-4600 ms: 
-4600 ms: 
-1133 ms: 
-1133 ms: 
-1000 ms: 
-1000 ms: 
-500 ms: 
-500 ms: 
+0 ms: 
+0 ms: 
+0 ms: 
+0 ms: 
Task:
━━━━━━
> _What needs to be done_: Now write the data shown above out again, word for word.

> _Completed exercise_:
-4600 ms: 
-4600 ms: 
-1133 ms: 
-1133 ms: 
-1000 ms: 
-1000 ms: 
-500 ms: 
-500 ms: 
+0 ms: 
+0 ms: 
+0 ms: 
+0 ms: 
Task:

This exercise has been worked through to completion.